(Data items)
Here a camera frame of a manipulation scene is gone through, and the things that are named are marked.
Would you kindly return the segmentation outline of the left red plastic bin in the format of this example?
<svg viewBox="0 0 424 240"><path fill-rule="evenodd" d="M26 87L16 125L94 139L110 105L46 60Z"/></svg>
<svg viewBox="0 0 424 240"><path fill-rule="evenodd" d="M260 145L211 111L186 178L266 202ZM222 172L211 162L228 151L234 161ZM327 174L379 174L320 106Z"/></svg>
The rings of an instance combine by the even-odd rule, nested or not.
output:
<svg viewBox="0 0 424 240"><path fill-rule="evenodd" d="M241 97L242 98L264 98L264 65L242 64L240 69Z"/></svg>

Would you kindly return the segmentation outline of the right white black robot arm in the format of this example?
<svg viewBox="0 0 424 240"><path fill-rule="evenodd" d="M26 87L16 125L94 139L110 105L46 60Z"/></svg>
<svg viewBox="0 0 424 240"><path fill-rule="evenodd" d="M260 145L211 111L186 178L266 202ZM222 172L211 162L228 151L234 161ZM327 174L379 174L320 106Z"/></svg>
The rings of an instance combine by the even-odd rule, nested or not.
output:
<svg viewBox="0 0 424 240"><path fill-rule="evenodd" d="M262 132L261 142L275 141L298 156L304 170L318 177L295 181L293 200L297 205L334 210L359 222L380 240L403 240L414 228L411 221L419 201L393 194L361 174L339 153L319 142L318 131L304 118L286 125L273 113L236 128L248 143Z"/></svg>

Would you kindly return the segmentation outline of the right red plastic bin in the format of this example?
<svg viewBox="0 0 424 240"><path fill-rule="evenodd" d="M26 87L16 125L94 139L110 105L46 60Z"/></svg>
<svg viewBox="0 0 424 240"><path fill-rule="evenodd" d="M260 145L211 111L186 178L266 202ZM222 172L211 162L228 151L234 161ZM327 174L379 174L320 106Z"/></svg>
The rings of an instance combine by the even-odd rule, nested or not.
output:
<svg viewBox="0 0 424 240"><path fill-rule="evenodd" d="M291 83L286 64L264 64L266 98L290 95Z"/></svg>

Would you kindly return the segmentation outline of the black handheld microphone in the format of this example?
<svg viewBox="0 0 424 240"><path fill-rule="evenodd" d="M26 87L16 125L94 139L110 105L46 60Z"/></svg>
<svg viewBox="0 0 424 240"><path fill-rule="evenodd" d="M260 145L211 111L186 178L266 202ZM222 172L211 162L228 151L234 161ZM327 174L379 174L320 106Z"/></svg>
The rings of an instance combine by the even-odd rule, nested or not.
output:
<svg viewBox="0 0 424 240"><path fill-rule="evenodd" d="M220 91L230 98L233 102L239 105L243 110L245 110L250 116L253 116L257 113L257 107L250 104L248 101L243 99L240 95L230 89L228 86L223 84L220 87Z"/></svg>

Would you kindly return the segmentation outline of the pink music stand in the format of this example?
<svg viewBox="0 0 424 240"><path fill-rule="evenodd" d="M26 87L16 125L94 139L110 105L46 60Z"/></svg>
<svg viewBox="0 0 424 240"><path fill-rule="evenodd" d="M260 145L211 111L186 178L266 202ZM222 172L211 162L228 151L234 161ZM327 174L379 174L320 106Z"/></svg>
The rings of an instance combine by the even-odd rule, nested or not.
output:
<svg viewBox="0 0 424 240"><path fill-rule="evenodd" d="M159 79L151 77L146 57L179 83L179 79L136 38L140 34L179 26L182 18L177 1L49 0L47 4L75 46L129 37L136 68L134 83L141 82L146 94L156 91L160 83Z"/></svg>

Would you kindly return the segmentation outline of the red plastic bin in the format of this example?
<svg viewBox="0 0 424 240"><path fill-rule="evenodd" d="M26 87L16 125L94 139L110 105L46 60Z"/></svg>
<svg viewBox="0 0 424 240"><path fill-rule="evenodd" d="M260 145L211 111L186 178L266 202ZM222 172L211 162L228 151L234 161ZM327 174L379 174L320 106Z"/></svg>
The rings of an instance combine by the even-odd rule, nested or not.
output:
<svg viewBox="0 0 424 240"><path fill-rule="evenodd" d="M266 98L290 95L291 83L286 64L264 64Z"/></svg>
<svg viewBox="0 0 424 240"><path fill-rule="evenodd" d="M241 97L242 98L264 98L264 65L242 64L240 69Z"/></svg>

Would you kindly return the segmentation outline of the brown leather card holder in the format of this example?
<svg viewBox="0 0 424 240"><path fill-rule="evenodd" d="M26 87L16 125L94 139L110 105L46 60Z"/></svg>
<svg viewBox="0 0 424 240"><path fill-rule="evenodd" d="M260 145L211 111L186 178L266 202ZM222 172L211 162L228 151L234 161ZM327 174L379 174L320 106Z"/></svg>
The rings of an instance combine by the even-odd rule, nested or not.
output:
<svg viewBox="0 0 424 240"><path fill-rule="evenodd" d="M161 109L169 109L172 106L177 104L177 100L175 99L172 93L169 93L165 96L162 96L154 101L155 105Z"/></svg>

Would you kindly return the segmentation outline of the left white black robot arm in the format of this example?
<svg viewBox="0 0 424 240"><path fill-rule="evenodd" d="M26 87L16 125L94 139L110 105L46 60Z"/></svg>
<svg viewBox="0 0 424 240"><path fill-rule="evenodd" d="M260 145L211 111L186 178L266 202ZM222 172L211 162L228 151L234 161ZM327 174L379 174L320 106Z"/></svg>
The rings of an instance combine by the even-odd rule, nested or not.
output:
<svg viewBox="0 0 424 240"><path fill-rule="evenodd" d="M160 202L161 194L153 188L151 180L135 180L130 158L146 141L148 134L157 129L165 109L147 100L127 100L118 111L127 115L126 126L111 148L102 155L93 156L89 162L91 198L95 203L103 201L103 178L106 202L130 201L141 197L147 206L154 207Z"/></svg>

Exercise prompt ->
Reproduce the data. Keep it exact.

Answer space ->
Here a camera frame of a manipulation scene is gone through, and the things that are named are marked.
Would you kindly return the segmentation outline of the left red plastic bin in the format of this example?
<svg viewBox="0 0 424 240"><path fill-rule="evenodd" d="M26 87L16 125L94 139L110 105L46 60Z"/></svg>
<svg viewBox="0 0 424 240"><path fill-rule="evenodd" d="M260 145L211 111L186 178L266 202ZM222 172L211 162L228 151L234 161ZM327 174L379 174L320 106Z"/></svg>
The rings of an instance combine by the even-odd rule, nested or not.
output:
<svg viewBox="0 0 424 240"><path fill-rule="evenodd" d="M241 97L242 98L264 98L264 65L242 64L240 69Z"/></svg>

Would you kindly return the segmentation outline of the right white black robot arm in the format of this example?
<svg viewBox="0 0 424 240"><path fill-rule="evenodd" d="M26 87L16 125L94 139L110 105L46 60Z"/></svg>
<svg viewBox="0 0 424 240"><path fill-rule="evenodd" d="M260 145L211 111L186 178L266 202ZM222 172L211 162L228 151L234 161ZM327 174L379 174L320 106Z"/></svg>
The rings of an instance combine by the even-odd rule, nested or not.
output:
<svg viewBox="0 0 424 240"><path fill-rule="evenodd" d="M262 132L261 142L275 141L298 156L304 170L318 177L295 181L293 200L297 205L334 210L359 222L380 240L403 240L414 228L411 221L419 201L393 194L361 174L339 153L319 142L318 131L304 118L286 125L273 113L236 128L248 143Z"/></svg>

Would you kindly return the segmentation outline of the right red plastic bin in the format of this example?
<svg viewBox="0 0 424 240"><path fill-rule="evenodd" d="M26 87L16 125L94 139L110 105L46 60Z"/></svg>
<svg viewBox="0 0 424 240"><path fill-rule="evenodd" d="M260 145L211 111L186 178L266 202ZM222 172L211 162L228 151L234 161ZM327 174L379 174L320 106Z"/></svg>
The rings of an instance combine by the even-odd rule, nested or not.
output:
<svg viewBox="0 0 424 240"><path fill-rule="evenodd" d="M291 83L286 64L264 64L266 98L290 95Z"/></svg>

Would you kindly return the segmentation outline of the black handheld microphone in the format of this example?
<svg viewBox="0 0 424 240"><path fill-rule="evenodd" d="M26 87L16 125L94 139L110 105L46 60Z"/></svg>
<svg viewBox="0 0 424 240"><path fill-rule="evenodd" d="M260 145L211 111L186 178L266 202ZM222 172L211 162L228 151L234 161ZM327 174L379 174L320 106Z"/></svg>
The rings of an instance combine by the even-odd rule, nested or not.
output:
<svg viewBox="0 0 424 240"><path fill-rule="evenodd" d="M220 91L230 98L233 102L239 105L243 110L245 110L250 116L253 116L257 113L257 107L250 104L248 101L243 99L240 95L230 89L228 86L223 84L220 87Z"/></svg>

Would you kindly return the segmentation outline of the pink music stand in the format of this example?
<svg viewBox="0 0 424 240"><path fill-rule="evenodd" d="M26 87L16 125L94 139L110 105L46 60Z"/></svg>
<svg viewBox="0 0 424 240"><path fill-rule="evenodd" d="M260 145L211 111L186 178L266 202ZM222 172L211 162L228 151L234 161ZM327 174L379 174L320 106Z"/></svg>
The rings of an instance combine by the even-odd rule, nested or not.
output:
<svg viewBox="0 0 424 240"><path fill-rule="evenodd" d="M159 79L151 77L146 57L179 83L179 79L136 38L140 34L179 26L182 18L177 1L49 0L47 4L75 46L129 37L136 68L134 83L141 82L146 94L156 91L160 83Z"/></svg>

Would you kindly return the segmentation outline of the red plastic bin in the format of this example?
<svg viewBox="0 0 424 240"><path fill-rule="evenodd" d="M26 87L16 125L94 139L110 105L46 60Z"/></svg>
<svg viewBox="0 0 424 240"><path fill-rule="evenodd" d="M260 145L211 111L186 178L266 202ZM222 172L211 162L228 151L234 161ZM327 174L379 174L320 106Z"/></svg>
The rings of an instance combine by the even-odd rule, nested or not.
output:
<svg viewBox="0 0 424 240"><path fill-rule="evenodd" d="M266 98L290 95L291 83L286 64L264 64Z"/></svg>
<svg viewBox="0 0 424 240"><path fill-rule="evenodd" d="M241 97L242 98L264 98L264 65L242 64L240 69Z"/></svg>

Would you kindly return the segmentation outline of the brown leather card holder in the format of this example?
<svg viewBox="0 0 424 240"><path fill-rule="evenodd" d="M26 87L16 125L94 139L110 105L46 60Z"/></svg>
<svg viewBox="0 0 424 240"><path fill-rule="evenodd" d="M260 145L211 111L186 178L266 202ZM222 172L211 162L228 151L234 161ZM327 174L379 174L320 106Z"/></svg>
The rings of an instance combine by the even-odd rule, nested or not.
output:
<svg viewBox="0 0 424 240"><path fill-rule="evenodd" d="M161 109L169 109L172 106L177 104L177 100L175 99L172 93L169 93L165 96L162 96L154 101L155 105Z"/></svg>

Would you kindly return the segmentation outline of the left white black robot arm in the format of this example?
<svg viewBox="0 0 424 240"><path fill-rule="evenodd" d="M26 87L16 125L94 139L110 105L46 60Z"/></svg>
<svg viewBox="0 0 424 240"><path fill-rule="evenodd" d="M260 145L211 111L186 178L266 202ZM222 172L211 162L228 151L234 161ZM327 174L379 174L320 106Z"/></svg>
The rings of an instance combine by the even-odd rule, nested or not.
output:
<svg viewBox="0 0 424 240"><path fill-rule="evenodd" d="M160 202L161 194L153 188L151 180L135 180L130 158L146 141L148 134L157 129L165 109L147 100L127 100L118 111L127 115L126 126L111 148L102 155L93 156L89 162L91 198L95 203L103 201L103 178L106 202L130 201L141 197L147 206L154 207Z"/></svg>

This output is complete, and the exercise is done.